I mention that the book really is "about" something, because the vast majority of favorable reviews I've read don't even mention the plot, focusing almost entirely on the story's "Runyan-esque characters" and the author's "unique voice" - both of which I found so off-putting, I very nearly didn't finish this. With apologies to the National Book Award people, are you guys sure you weren't so dazzled by Ms. Gordon's literary furbelows - her faux-authentic racing lingo, her nervy employment of dialect, her flashy shifts in point of view (including whole chapters narrated in second person - there's something you don't see every day!), her fearless embracing of physical and spiritual ugliness, her disdain of quotation marks and other grammatical conventions - that you neglected to notice that extent to which these flourishes make the book laborious to read and distasteful to digest? Yes, I valued the humanity of Medicine Ed, Deucey, and the few other palatable characters in the novel; I appreciated the inherent nobility of the horses, selflessly sacrificing their sinews (though never their dignity) to fate; and I definitely teared up at Two-Tie's sacrifice. But even these weren't enough to offset the sense of general "yuckiness" left behind by the loathsomeness of the imagery (too much violence, bondage, humiliation, sweat, stench and snot!) and the moral turpitude of majority of characters in the story; my annoyance over the lack of quotation marks; or my frustration at the author for sacrificing good storytelling to the Gods of Modernism (or perhaps to the National Book Award gods, in this case).
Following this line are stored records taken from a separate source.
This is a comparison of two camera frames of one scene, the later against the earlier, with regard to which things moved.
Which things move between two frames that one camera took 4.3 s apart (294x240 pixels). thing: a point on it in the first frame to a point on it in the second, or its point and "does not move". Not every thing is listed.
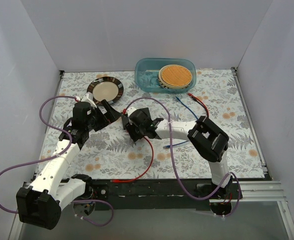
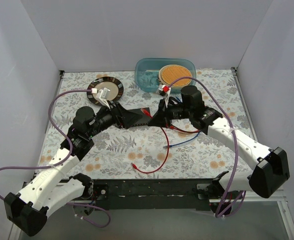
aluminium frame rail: [260, 191] does not move
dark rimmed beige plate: [108, 88] does not move
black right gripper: [129, 127] to [165, 116]
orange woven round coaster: [176, 75] does not move
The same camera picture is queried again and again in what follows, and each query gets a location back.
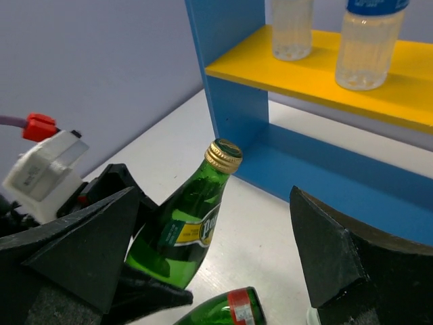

Am not sure I've ever read a book over which opinions were so polarized - half the people loving it, the other half loathing it. I'm willing to come down somewhere in between - but having said that, am not sure I'll be reading anything else by Gordon in the future. This felt like way too much work for way too little reward; too much frosting over too little cake, if you will. Literary critics and book prize judges will have to fawn over Gordon's next tome without me.